İşsizliğin altılı koşusunun kazananı yok

A. Levent ALKAN
A. Levent ALKAN [email protected]

Ekonomimiz durgun, işgücü istatistiklerimizse yorgun argın gidiyor. Nereye olduğu bilinmese de, uzun süreceği her gün bir yenisi gelen ulusal ve küresel veri yığını içinden çıkartılabiliyor. İşsizlikte ilk kalıcı eğilimleri mayısta almış olduk. Yurt içinde belirsizliğin hızla artan boyu, küreselde oynaklıkta yükselen dalga boyuyla yüz yüze kalıyor. 

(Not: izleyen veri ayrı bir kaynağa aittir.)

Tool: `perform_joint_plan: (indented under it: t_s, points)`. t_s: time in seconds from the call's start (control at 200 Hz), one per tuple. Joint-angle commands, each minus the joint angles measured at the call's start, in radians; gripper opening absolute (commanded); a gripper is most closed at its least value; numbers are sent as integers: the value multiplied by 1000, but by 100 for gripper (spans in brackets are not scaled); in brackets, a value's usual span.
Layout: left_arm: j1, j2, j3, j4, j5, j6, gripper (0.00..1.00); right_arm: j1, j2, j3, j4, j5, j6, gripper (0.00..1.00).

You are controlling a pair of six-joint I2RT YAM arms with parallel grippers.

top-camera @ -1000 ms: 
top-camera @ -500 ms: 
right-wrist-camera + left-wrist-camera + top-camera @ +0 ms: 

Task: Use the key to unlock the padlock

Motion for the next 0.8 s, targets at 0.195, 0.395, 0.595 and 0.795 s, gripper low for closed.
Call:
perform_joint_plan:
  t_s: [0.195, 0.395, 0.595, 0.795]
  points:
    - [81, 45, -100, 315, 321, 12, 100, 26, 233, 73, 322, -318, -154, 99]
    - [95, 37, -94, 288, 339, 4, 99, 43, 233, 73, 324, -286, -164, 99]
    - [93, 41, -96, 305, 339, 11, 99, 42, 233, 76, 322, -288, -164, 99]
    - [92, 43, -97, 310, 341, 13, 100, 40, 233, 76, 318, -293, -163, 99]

levent-alkan-tablo-001.jpg

1) Aklımıza gelen ilk soru; işgücüne katılım oranı, istihdam oranı gibi tüm parametrelerde artış kaydediliyor olmasına rağmen, işsizlik oranı almış başını nereye gidiyor. Bunun yanıtı her birinde ayrı ayrı ölçülerde artış elde ediliyor olmasında saklanıyor. Sırasıyla işgücü ve istihdamda %2.7 ve %2 gibi artışlar kaydediyor. İşsizlikse %9.3. Bu şu anlama geliyor; işgücü ve istihdam sadece birer adım atarlarken işsizlik 3.5 ya da 4.5 adım atıyor.
2) İstihdam oranları ve işgücüne katılma oranları her yıl haziran, temmuz, ağustos aylarında 'pik' yaparlar. Mayıs ve eylül aylarıysa bu zirve aylarının yamacında gelişen etkinlikte bir mevsimsellik barındırır.
3) 2014 yılı işsizlik verisi için bir milattır. Bu tarihten itibaren AB’ye uyumlu hale gelen seri, %1 gibi daha düşük bir rakamı ölçüyor. Çünkü yeni Eurostat 4 haftayı, eski ulusal hesaplarsa 3 ayı işsizlikle ilgili anketinde soru olarak yöneltiyordu. Azalan işsiz kalma süresi araştırması ortalama işsizlik oranını da küçültmüştür. Eğer önceki yıllarla kıyaslayacak olursanız son gerçekleşmelere %1 ihtiyatlılık marjı eklemeniz gerekecektir. 
4) İşsizlik tarım ve tarım dışı işsizlik alt kollarından oluşur. Mevsimlikten arıtılmışa bakarsak %6, arındırılmamışa bakarsak %6.5 luk işsizlik oranı artışının kaynağını tarım dışı işsizlik oluşturur. 
5) İşsizlikteki referans artışımız manşetteki %6 ya da %6.5 olursa, bu düzeyli bir artışı da sıfır ekseni olarak kabul edebiliriz. Bu durumda genç işsizlik %8 ile, sıfır eksenli referans artış ölçütümüze göre %2 ya da %2.5 daha fazla bir artışı yaşamaktadır. Terörün ekonomik dayanağını oluşturan gelir dağılımı eşitsizliğidir. Anlaşılan bizdeki genç işgücü yoğun bir işsizlikle karşı karşıyadır. O zaman teröre şehit düşmüş gencecik evlatlarımıza mı ağlayalım, yoksa terörist grupların kadrolarına dahil olmuş gençlerimize mi?
6). İşsizlik tanımı her zaman tartışma konusudur. İşgücüne dahil olmayanlar içinde iş aramayıp çalışamaya hazırlar da işsizlere eklenince ordu büyür. O zaman geniş tanımlı işsizlik oranı %16.9 olur.

İşsizlik ülkeler için şok dalgalara stres testi gibidir. Siyaset, seçim, FED faiz artışı her biri ayrı telden çalmaktadır sazımızı. Gelişen ülkelerden alışanlar alışmıştır. Alışamayanlarsa her geçen gün sorunlarına bir yenisini ekleyip devam etmiştir yoluna. İşte bu yolda işsizliğimiz altılı koşmaktadır ama, koşusu Veli Efendi’den farklıdır. Zira bu koşunun hiç bir kazananı yoktur, altılının hep bir kazananı olmasına rağmen.